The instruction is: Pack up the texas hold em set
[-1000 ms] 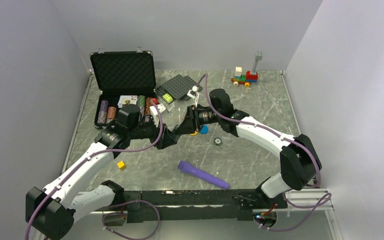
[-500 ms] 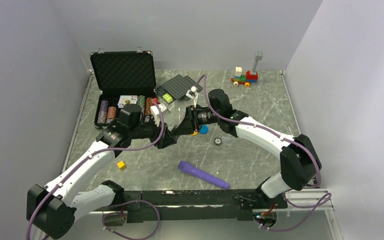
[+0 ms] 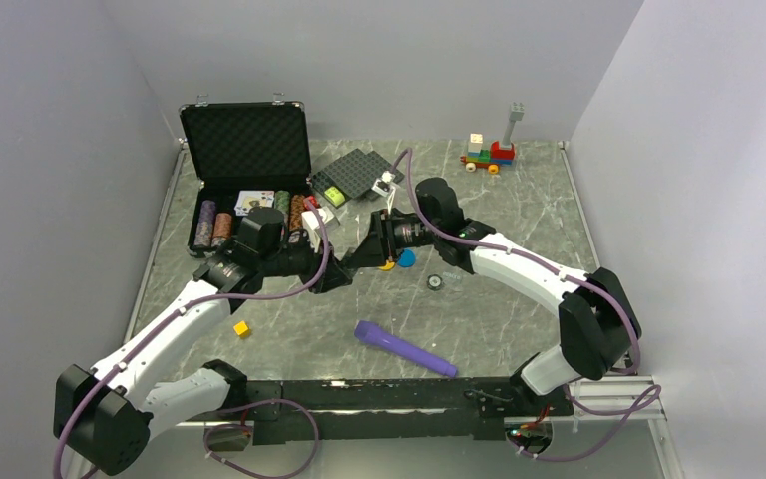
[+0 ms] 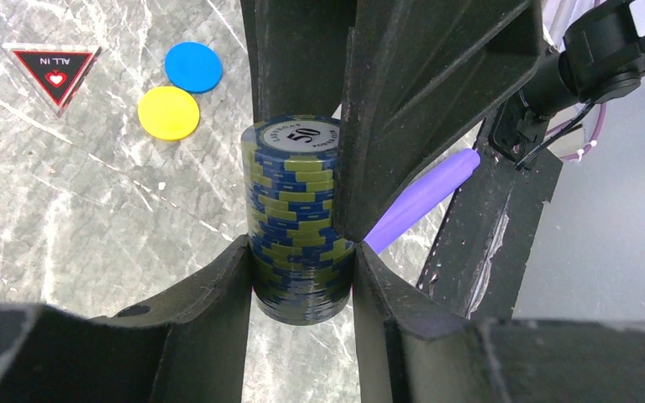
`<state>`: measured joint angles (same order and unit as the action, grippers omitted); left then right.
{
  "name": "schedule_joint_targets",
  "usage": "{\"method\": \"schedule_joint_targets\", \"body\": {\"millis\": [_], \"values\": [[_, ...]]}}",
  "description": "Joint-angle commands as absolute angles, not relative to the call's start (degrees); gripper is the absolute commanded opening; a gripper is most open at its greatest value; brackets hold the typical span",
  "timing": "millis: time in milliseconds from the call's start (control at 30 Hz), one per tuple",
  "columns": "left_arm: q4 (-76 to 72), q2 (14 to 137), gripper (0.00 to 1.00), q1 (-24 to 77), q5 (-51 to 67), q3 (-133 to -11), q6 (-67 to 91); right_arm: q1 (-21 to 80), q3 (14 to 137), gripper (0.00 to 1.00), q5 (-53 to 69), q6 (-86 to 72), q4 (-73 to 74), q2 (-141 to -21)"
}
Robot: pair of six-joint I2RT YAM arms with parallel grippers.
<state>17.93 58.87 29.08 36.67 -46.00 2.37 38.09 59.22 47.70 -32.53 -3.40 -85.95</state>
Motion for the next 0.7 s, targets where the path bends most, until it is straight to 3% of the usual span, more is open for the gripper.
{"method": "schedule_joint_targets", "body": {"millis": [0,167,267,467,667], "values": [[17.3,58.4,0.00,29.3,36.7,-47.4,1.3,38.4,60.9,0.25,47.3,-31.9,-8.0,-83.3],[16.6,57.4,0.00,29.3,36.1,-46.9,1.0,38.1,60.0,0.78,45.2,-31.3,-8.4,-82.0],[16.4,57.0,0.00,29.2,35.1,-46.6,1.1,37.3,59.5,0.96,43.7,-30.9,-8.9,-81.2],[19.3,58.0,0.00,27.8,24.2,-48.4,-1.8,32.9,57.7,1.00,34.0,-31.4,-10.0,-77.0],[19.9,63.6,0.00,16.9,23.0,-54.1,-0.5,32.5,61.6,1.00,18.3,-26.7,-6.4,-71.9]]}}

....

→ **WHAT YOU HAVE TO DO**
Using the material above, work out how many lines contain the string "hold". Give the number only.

→ **PROBLEM SOLUTION**
2